SPAIN: Spain's prime minister José Luis Rodríguez Zapatero has reached an 11th-hour "global agreement" with Catalonia to reform its autonomy statute granting it greater self-rule and going a long way towards meeting its demand to be described as a nation.
On Saturday evening, Mr Zapatero had called for a "final effort" to reach an agreement. The accord came in the early hours of yesterday morning after a marathon negotiating session with leaders of the moderate Catalan Convergence and Union Party (CiU) in his Moncloa Palace office. The draft pact is the culmination of almost a year of often bitter cross-party talks that on several occasions came close to collapse.
The Catalan political analyst Enric Sopena described it as a "historic" agreement and said it was a triumph for political consensus and a personal victory for Mr Zapatero.
"He has brought off a solution which many believed was impossible," Mr Sopena said.
Catalonia has been governed by an autonomy statute, approved in 1979 when Spain devolved into 17 autonomous regions, less than four years after the death of the dictator Franco. They already have their own regional government, parliament and police force, as well as control over education and health systems, roads, development, environment and culture.

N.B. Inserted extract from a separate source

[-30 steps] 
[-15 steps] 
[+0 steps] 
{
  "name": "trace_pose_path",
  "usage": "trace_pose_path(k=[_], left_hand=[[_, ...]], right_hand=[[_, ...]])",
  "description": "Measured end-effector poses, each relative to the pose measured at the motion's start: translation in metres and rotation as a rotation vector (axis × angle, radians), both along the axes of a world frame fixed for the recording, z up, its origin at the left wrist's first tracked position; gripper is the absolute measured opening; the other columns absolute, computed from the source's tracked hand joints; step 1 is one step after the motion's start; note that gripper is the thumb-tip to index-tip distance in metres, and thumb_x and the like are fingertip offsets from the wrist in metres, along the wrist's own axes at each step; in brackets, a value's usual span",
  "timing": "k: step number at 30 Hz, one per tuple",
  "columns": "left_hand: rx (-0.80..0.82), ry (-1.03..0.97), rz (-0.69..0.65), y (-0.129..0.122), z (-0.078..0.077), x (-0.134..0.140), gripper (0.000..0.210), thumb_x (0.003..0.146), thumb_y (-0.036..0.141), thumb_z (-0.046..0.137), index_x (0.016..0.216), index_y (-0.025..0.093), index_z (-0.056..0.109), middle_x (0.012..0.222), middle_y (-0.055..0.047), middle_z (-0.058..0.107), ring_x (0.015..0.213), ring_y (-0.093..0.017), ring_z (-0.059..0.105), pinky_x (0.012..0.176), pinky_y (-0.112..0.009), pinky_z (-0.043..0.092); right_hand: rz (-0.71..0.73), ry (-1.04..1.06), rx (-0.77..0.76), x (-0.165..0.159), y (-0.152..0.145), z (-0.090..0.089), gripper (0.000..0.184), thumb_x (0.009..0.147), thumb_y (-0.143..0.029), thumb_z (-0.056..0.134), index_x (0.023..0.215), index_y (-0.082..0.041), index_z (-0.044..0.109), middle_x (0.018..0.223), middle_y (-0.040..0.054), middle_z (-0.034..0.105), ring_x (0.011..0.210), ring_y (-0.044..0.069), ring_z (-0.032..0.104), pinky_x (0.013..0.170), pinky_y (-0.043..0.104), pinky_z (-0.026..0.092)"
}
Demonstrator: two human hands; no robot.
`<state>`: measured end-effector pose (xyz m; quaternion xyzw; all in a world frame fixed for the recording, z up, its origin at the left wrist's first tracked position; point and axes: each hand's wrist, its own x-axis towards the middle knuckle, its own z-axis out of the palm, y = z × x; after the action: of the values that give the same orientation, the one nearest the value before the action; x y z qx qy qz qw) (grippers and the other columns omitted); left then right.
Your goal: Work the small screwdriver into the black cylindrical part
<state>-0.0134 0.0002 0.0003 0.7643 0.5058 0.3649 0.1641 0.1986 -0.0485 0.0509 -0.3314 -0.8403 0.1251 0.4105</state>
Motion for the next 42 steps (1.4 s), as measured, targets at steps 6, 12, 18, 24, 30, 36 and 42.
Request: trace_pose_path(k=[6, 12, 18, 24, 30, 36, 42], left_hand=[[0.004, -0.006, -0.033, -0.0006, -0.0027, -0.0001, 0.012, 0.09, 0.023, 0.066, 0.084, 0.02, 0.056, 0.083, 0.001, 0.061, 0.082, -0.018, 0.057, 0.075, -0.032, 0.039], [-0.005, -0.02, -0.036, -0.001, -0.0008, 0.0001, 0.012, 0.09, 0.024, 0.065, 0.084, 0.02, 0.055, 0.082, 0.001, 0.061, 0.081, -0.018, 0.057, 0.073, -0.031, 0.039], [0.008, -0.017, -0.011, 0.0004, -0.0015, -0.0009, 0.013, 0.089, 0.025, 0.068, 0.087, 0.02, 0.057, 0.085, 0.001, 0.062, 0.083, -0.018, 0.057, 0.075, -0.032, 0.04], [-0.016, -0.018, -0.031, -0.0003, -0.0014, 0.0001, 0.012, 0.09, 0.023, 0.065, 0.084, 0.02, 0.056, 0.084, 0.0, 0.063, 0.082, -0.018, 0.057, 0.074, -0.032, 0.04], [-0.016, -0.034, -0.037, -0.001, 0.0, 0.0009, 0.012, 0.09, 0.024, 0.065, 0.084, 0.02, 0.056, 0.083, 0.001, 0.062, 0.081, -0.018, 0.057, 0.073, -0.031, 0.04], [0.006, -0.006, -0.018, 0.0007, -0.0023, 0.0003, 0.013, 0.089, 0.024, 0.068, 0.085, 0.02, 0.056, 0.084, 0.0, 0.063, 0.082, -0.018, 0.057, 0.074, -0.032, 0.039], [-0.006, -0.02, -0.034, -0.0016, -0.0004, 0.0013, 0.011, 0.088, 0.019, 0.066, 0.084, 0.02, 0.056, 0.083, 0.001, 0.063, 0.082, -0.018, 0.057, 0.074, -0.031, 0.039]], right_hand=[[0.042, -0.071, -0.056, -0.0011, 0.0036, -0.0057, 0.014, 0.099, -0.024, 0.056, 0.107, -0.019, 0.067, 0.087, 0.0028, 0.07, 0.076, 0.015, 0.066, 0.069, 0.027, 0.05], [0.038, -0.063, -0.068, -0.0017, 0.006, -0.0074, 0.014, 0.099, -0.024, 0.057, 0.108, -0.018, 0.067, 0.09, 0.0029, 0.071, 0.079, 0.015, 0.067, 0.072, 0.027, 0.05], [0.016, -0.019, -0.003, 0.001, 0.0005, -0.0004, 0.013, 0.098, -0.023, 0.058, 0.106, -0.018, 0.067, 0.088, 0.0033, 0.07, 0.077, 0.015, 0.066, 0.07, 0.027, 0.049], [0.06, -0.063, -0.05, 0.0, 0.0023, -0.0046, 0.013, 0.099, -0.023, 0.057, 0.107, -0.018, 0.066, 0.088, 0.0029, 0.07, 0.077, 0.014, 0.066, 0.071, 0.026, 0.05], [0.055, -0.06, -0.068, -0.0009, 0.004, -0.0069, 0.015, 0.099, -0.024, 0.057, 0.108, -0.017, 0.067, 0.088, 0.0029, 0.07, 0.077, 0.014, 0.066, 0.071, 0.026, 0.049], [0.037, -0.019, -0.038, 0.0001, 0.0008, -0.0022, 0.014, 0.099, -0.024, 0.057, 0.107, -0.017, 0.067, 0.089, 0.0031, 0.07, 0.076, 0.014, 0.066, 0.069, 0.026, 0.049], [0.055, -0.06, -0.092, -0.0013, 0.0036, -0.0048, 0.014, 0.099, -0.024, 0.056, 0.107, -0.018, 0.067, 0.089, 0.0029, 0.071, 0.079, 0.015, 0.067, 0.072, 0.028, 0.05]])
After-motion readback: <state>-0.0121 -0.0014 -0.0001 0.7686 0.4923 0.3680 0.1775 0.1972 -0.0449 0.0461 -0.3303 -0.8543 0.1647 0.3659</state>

But they have always demanded more, including the right to collect their own taxes, use their own language over Spanish and, most important of all, to describe Catalonia as a "nation" with Catalan as their nationality instead of Spanish.
Yesterday's accord goes a long way to recognising and granting these demands. It includes the words "nation" and "nationality" but they appear only in the preamble and not in the body of the document, which also gives them a 50 per cent share with Madrid over taxation through the establishment of a joint tax agency.